His expression after he says that sends a swirl of unease through me. He’s right. I shouldn’t trust someone I hardly know anything about. I was just agreeing to let him do what I’m doing—choosing his tattoo blindly. But I feel like between the two of us, I’m oddly the more trustworthy one. I grab his phone to look at it. “What is it?”

“A pinwheel.”

I look at the photo. It’s delicate. Colorful. And he doesn’t even know I’ve chosen a hurricane for him, so we would both have tattoos that resemble a pattern of rotation.

“It says pinwheels are supposed to turn around bad luck.”

“It’s perfect,” I whisper.

Sara and Marcos have been outside since we filled out the paperwork for the tattoos, which was a good two and a half hours ago, but they haven’t come inside to complain about the wait. I’m sure they’ve found something to keep themselves occupied.

My tattoo is finished. It’s perfect. He lined the outside with a thin line of black ink and then filled it with color, but the colors bleed outside of the lines like dripping paint. I got it on my left wrist. I showed Samson and then took a picture before I let the guy cover it up with a bandage.

Samson’s tattoo artist wipes his down one final time. Samson hasn’t peeked once. “All done,” the guy says.

Samson sits up in the chair without looking down at the tattoo. He stands up and walks to the bathroom, then summons me to follow him with a nod.

He wants to look at it with no one else around. I don’t blame him. He might hate it and that wouldn’t just make me feel bad, it would make the tattoo artist feel bad.

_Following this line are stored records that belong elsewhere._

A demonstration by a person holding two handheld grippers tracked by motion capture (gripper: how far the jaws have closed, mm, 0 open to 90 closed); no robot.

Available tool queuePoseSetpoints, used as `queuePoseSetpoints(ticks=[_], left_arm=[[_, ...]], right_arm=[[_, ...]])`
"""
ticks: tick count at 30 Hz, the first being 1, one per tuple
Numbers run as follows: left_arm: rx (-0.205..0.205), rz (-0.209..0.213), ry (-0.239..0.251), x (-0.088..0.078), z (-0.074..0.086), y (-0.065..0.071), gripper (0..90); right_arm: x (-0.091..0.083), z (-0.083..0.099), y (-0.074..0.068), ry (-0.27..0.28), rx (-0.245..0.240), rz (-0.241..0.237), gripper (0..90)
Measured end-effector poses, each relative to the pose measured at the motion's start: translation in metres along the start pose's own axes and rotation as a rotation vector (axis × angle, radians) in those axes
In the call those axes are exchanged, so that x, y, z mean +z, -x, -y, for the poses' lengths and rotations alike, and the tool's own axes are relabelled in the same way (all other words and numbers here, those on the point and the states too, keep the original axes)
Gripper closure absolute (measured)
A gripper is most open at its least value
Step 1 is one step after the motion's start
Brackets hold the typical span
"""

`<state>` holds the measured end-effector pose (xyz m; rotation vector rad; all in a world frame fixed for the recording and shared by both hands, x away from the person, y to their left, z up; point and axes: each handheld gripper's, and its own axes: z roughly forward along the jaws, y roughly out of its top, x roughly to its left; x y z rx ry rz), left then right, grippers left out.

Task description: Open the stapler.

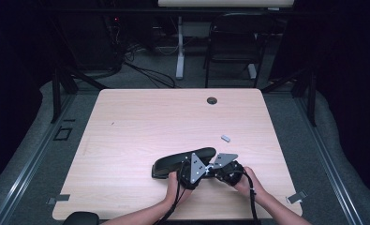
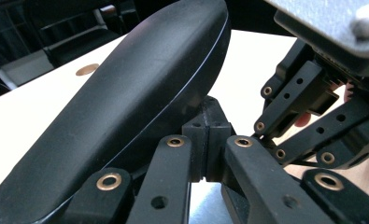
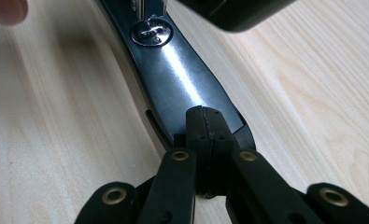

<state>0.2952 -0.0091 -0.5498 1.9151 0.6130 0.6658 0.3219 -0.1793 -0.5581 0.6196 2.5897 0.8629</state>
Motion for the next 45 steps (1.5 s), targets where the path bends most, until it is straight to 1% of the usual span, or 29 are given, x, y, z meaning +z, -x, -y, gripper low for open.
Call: queuePoseSetpoints(ticks=[2,3,7,9,10,12,13,14,15,18,22,25,27,29,33,34,36,37,38,39,40,45], left_arm=[[0.005,-0.001,-0.001,0.000,-0.001,0.000,90.0],[0.004,0.000,0.000,0.000,-0.001,0.000,90.0],[-0.009,0.003,0.000,-0.001,-0.002,-0.001,90.0],[-0.018,0.006,0.007,-0.003,-0.004,-0.002,90.0],[-0.020,0.005,0.012,-0.003,-0.005,-0.002,90.0],[-0.018,0.007,0.020,-0.006,-0.008,-0.004,90.0],[-0.020,0.009,0.024,-0.006,-0.009,-0.004,90.0],[-0.019,0.010,0.020,-0.007,-0.010,-0.004,90.0],[-0.015,0.006,0.021,-0.007,-0.011,-0.005,90.0],[-0.033,0.007,0.023,-0.009,-0.013,-0.006,90.0],[-0.040,0.003,0.027,-0.012,-0.015,-0.008,90.0],[-0.047,0.001,0.036,-0.015,-0.018,-0.009,90.0],[-0.052,0.001,0.040,-0.017,-0.020,-0.011,90.0],[-0.057,0.003,0.042,-0.019,-0.021,-0.012,90.0],[-0.065,0.000,0.044,-0.022,-0.023,-0.015,90.0],[-0.073,-0.002,0.048,-0.023,-0.023,-0.015,90.0],[-0.071,-0.001,0.046,-0.024,-0.025,-0.017,90.0],[-0.082,-0.002,0.049,-0.025,-0.025,-0.017,90.0],[-0.100,0.003,0.050,-0.027,-0.026,-0.018,90.0],[-0.111,0.004,0.050,-0.028,-0.027,-0.020,90.0],[-0.123,0.004,0.055,-0.031,-0.028,-0.022,90.0],[-0.121,-0.001,0.071,-0.036,-0.031,-0.025,90.0]], right_arm=[[0.000,0.000,0.000,0.001,0.001,-0.001,90.0],[0.000,0.001,0.001,0.007,0.006,-0.009,90.0],[0.000,0.001,0.001,0.009,0.007,-0.012,90.0],[0.001,0.001,0.001,0.013,0.009,-0.016,90.0],[0.001,0.001,0.001,0.014,0.020,-0.013,90.0],[0.000,0.001,0.002,0.008,0.014,-0.014,90.0],[0.002,0.002,0.000,0.035,0.038,-0.015,90.0],[0.000,0.001,0.003,0.008,0.013,-0.026,90.0],[0.000,0.001,0.002,0.012,0.017,-0.021,90.0],[0.001,0.002,0.002,0.019,0.028,-0.021,90.0],[0.000,0.002,0.003,0.012,0.022,-0.020,90.0],[0.001,0.002,0.002,0.026,0.031,-0.027,90.0],[0.000,0.001,0.002,0.014,0.022,-0.030,90.0],[0.000,0.002,0.002,0.022,0.032,-0.029,90.0],[0.000,0.002,0.002,0.022,0.033,-0.029,90.0],[0.000,0.002,0.002,0.022,0.033,-0.029,90.0],[0.000,0.002,0.002,0.022,0.033,-0.030,90.0],[0.000,0.002,0.002,0.021,0.033,-0.029,90.0],[0.000,0.002,0.002,0.021,0.034,-0.030,90.0],[0.000,0.002,0.003,0.010,0.028,-0.032,90.0],[0.000,0.002,0.003,0.016,0.036,-0.031,90.0],[-0.001,0.002,0.003,0.010,0.030,-0.030,90.0]])
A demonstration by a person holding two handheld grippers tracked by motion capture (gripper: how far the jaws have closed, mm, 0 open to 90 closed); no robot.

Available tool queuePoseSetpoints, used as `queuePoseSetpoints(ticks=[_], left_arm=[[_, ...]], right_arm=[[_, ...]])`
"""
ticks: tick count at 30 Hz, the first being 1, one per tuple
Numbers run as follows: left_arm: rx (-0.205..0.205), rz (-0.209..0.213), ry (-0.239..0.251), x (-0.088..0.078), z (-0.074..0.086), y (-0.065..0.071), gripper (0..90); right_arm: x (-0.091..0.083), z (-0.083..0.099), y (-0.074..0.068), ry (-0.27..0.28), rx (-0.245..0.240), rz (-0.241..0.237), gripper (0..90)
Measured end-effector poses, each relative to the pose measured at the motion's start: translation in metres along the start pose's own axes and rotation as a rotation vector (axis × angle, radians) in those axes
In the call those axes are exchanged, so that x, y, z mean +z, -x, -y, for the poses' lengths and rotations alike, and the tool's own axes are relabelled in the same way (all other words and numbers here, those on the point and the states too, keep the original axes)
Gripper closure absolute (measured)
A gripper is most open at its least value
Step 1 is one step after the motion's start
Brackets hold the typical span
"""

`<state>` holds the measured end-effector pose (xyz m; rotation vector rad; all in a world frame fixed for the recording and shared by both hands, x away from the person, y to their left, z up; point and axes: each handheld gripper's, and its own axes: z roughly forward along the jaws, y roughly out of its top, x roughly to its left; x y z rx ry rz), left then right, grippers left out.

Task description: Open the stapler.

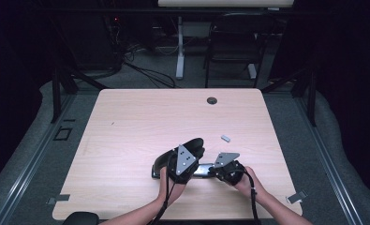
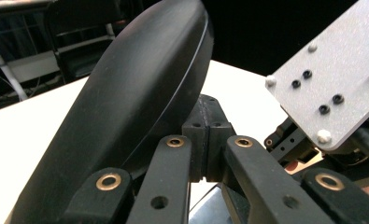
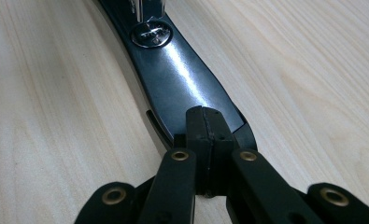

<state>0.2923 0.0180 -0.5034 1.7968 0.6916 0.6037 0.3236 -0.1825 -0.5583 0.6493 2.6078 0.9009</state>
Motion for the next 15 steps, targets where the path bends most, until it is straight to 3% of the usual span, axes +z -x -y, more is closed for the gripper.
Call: queuePoseSetpoints(ticks=[15], left_arm=[[-0.008,-0.006,0.017,-0.0074,-0.0053,-0.0018,90.0]], right_arm=[[0.0000,-0.0001,0.0000,-0.001,-0.001,0.000,90.0]])
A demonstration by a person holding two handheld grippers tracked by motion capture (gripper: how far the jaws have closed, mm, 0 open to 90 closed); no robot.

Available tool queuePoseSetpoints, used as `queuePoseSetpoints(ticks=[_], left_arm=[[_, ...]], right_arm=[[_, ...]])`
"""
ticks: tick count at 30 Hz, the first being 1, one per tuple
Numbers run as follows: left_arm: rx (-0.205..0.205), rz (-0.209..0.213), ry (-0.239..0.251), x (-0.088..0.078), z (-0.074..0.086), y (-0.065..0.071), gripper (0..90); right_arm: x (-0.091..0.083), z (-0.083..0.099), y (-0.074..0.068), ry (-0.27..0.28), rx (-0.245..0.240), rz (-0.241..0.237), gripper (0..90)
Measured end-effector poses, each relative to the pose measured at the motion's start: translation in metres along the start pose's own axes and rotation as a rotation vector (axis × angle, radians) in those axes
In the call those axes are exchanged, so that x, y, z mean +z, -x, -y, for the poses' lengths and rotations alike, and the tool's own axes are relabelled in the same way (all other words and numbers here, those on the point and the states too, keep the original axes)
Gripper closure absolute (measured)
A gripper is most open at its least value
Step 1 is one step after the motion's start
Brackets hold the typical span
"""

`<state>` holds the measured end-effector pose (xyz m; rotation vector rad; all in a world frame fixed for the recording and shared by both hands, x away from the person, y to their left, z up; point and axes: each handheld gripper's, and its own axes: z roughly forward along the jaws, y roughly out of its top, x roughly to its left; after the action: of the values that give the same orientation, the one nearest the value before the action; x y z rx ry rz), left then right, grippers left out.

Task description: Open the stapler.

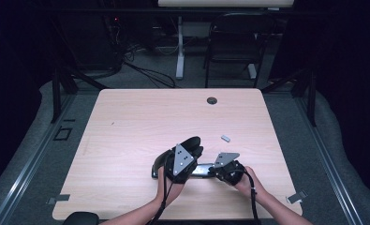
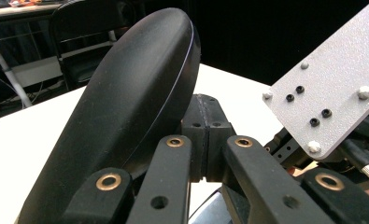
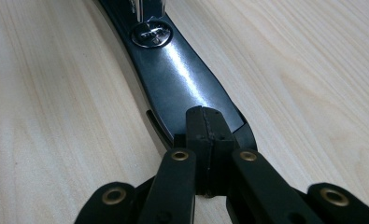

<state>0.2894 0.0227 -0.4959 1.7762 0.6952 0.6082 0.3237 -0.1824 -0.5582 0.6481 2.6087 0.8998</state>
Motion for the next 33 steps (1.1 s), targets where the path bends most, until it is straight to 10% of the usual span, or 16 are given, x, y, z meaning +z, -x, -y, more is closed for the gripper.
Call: queuePoseSetpoints(ticks=[33], left_arm=[[-0.055,-0.024,0.022,-0.019,-0.012,-0.019,90.0]], right_arm=[[-0.001,0.000,0.001,-0.006,-0.004,0.004,90.0]])
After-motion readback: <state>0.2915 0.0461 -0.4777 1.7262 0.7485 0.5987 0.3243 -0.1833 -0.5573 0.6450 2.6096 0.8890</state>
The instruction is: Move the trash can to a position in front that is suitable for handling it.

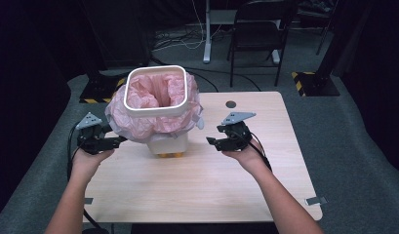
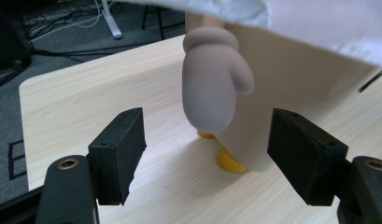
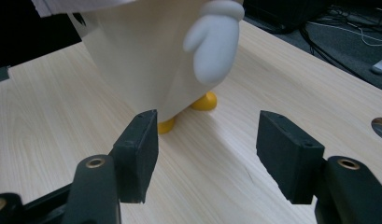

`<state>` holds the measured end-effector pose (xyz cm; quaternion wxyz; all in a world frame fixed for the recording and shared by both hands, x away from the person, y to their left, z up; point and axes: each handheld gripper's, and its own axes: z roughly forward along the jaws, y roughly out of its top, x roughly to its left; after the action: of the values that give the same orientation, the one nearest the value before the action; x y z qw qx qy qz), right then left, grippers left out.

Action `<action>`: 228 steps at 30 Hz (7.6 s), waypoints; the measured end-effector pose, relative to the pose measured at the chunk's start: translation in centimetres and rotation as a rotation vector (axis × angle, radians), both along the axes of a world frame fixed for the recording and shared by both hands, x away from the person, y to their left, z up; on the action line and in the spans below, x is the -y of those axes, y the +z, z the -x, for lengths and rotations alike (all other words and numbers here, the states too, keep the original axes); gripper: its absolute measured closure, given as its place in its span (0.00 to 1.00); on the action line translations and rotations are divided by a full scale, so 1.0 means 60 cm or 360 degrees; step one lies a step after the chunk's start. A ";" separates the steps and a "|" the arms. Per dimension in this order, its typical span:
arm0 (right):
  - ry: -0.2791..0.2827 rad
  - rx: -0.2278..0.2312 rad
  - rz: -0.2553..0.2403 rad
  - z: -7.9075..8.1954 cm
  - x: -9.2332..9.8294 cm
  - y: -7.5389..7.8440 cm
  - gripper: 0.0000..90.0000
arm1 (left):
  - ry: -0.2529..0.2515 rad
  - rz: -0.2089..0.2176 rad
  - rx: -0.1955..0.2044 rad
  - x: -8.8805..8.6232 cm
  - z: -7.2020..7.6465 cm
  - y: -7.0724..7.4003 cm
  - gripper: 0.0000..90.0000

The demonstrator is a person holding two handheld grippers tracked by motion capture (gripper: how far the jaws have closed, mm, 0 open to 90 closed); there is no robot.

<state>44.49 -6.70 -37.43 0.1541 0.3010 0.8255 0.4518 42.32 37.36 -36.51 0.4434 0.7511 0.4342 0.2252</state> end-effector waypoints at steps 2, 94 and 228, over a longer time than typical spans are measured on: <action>-0.0008 -0.0002 -0.0026 -0.006 -0.006 0.000 0.42 | 0.0003 0.0005 -0.0003 0.000 -0.002 0.002 0.30; 0.0065 -0.0019 -0.0074 -0.079 -0.084 0.016 0.60 | -0.0176 0.0060 -0.0082 0.030 -0.045 0.004 0.60; 0.0026 0.0013 -0.0207 0.176 0.176 0.024 0.47 | -0.0411 0.0153 0.0121 0.092 0.132 0.031 0.43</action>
<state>33.96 -17.24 -35.97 0.1338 0.3019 0.7962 0.5070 34.40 31.86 -34.66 0.5201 0.7696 0.3273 0.1735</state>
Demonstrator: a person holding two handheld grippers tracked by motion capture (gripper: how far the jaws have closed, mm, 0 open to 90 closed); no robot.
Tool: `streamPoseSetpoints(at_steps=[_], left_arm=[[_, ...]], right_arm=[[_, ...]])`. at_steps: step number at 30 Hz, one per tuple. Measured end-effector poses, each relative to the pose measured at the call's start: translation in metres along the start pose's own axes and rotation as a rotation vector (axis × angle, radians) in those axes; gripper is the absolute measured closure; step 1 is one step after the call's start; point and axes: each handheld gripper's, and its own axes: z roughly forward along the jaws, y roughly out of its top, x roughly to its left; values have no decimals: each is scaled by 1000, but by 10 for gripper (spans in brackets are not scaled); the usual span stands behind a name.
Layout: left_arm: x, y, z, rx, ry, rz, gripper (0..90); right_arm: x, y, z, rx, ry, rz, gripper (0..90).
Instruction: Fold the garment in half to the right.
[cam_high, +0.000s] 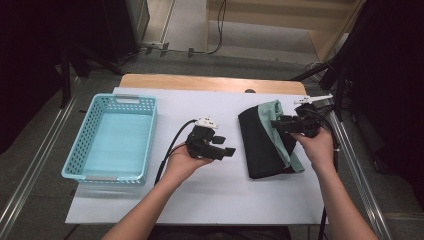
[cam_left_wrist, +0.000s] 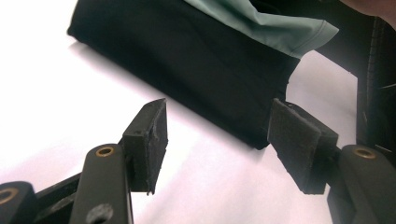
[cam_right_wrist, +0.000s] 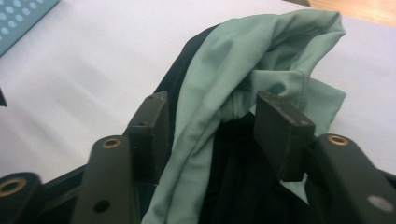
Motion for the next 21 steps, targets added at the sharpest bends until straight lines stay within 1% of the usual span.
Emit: streamPoseSetpoints(at_steps=[4,11,13,14,18,19,21], left_arm=[[1,-3,-3,-3,7,-5,388],[4,-13,-10,-3,33,-16,388],[5,-16,-10,1,34,-18,388],[6,-17,-11,2,36,-21,388],[8,-22,-12,6,43,-31,388],[8,-23,-13,7,46,-34,388],[10,-24,-14,3,51,-39,388]], right_arm=[[2,1,3,17,9,14,485],[5,4,14,45,8,6,537],[5,5,17,48,1,7,590],[4,6,19,51,6,10,613],[2,8,24,77,8,16,791],[2,9,23,79,14,17,817],[1,11,20,77,24,20,833]])
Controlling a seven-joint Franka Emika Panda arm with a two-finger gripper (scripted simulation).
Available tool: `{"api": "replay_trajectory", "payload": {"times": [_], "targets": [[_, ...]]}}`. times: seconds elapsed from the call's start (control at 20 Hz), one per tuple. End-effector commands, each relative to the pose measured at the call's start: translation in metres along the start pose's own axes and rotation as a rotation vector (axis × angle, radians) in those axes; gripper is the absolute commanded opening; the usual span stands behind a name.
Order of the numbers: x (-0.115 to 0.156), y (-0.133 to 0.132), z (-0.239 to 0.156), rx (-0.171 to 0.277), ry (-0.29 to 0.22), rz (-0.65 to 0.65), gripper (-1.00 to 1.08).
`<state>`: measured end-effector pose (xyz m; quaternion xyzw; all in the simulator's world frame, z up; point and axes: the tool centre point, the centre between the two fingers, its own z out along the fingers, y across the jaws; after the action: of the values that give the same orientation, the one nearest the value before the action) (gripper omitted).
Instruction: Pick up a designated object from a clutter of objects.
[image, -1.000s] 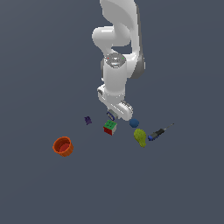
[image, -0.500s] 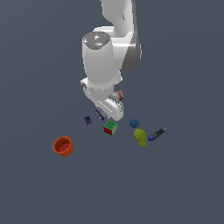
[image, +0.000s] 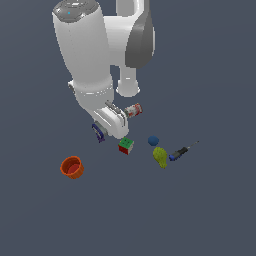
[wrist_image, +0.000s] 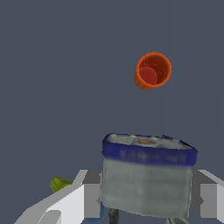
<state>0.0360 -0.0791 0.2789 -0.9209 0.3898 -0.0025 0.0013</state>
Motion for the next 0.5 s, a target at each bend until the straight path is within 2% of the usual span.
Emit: {"api": "replay_trajectory", "payload": {"times": [0.0,0.45], "targets": [[0.014,-0.001,-0.015,-0.001,-0.001,-0.001,-1.0],[0.055,-0.007,-0.055,-0.003,-0.003,-0.004,-1.0]]}}
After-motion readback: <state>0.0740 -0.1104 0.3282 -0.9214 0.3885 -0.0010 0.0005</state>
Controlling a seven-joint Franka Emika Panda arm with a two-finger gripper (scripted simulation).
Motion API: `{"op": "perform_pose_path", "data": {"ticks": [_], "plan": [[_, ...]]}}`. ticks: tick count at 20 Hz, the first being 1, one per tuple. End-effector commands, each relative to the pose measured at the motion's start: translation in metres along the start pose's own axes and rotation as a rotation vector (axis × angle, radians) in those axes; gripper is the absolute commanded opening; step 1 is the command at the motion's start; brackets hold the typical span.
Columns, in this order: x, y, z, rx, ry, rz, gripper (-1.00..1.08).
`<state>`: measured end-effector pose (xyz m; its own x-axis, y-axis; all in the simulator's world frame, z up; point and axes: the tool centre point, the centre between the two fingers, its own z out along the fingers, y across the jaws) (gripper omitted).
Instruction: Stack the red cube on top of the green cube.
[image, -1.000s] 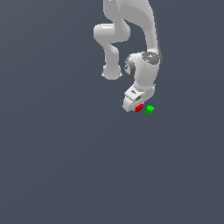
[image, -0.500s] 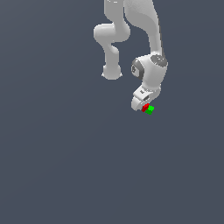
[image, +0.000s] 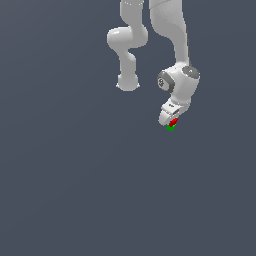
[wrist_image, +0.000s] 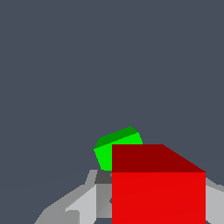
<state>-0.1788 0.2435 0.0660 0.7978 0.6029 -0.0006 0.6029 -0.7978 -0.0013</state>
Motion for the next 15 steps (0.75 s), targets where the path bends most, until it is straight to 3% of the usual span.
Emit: {"op": "perform_pose_path", "data": {"ticks": [1, 5, 6, 15], "plan": [[0.0018, -0.0064, 0.0030, -0.001, 0.001, 0.002, -1.00], [0.0031, -0.0093, 0.0045, -0.001, 0.001, 0.002, -1.00], [0.0031, -0.0093, 0.0045, -0.001, 0.001, 0.002, 1.00], [0.0031, -0.0093, 0.0045, -0.001, 0.001, 0.002, 1.00]]}}
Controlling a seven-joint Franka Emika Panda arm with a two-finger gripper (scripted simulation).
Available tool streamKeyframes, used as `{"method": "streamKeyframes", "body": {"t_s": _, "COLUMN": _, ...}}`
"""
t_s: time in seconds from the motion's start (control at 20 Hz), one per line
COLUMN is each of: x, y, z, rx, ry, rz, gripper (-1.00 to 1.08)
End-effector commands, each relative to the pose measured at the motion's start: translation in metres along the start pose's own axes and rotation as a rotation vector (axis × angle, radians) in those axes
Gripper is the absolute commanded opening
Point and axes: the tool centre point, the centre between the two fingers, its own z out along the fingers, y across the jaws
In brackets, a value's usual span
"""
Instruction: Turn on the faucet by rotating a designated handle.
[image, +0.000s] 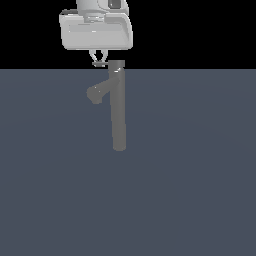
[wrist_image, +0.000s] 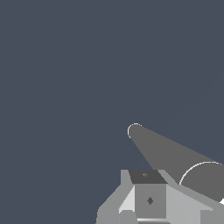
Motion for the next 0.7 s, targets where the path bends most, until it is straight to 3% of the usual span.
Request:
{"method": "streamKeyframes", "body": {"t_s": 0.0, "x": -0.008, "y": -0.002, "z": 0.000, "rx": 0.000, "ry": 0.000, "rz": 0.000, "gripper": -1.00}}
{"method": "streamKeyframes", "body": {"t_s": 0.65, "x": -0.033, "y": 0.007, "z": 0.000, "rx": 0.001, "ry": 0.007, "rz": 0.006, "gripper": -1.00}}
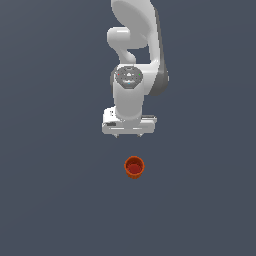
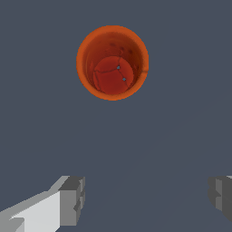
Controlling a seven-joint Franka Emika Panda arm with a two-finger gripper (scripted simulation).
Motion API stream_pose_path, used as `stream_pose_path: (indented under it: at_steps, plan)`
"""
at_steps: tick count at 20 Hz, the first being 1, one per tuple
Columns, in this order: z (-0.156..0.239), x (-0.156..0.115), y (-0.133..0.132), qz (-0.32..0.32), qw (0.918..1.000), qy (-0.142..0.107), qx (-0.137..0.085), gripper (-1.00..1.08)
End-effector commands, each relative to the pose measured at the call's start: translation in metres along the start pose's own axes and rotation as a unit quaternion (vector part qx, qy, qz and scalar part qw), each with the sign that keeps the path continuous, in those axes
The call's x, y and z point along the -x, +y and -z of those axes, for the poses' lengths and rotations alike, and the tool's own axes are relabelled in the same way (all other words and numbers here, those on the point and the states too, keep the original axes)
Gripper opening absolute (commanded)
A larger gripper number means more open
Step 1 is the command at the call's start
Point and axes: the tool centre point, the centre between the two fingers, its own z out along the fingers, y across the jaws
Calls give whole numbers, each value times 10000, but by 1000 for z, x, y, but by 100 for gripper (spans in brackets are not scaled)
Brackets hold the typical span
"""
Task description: Pick up the object and move it to a goal position.
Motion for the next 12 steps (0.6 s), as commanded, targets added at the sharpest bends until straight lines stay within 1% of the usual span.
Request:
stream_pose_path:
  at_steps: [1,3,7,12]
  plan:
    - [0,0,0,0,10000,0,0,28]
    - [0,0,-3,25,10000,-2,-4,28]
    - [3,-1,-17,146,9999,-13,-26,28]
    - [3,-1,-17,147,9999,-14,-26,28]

I walk into the bathroom with him and close the door behind me. It’s a small bathroom, so we’re standing really close together. “Are you nervous?”

He says, “I wasn’t. But now that it’s done, I am.”

I smile, and then I start anxiously bouncing on my toes. “Look at it, I’m dying.”

Samson looks down at his tattoo for the first time. It’s about the size of a fist, right beneath the inside crease of his elbow. I’m staring at his face, waiting for his reaction.

He has no reaction.

He just stares at it.

“It’s Hurricane Ike,” I explain, running my finger across it. “I used a radar photo of when it was right over Bolivar Peninsula, and had him turn it into a tattoo.”

The only thing I get from Samson is a sigh. And I can’t even tell if it’s a good sigh.

I feel anxious now. I was so convinced he would like it; I didn’t think about what it might mean if he didn’t.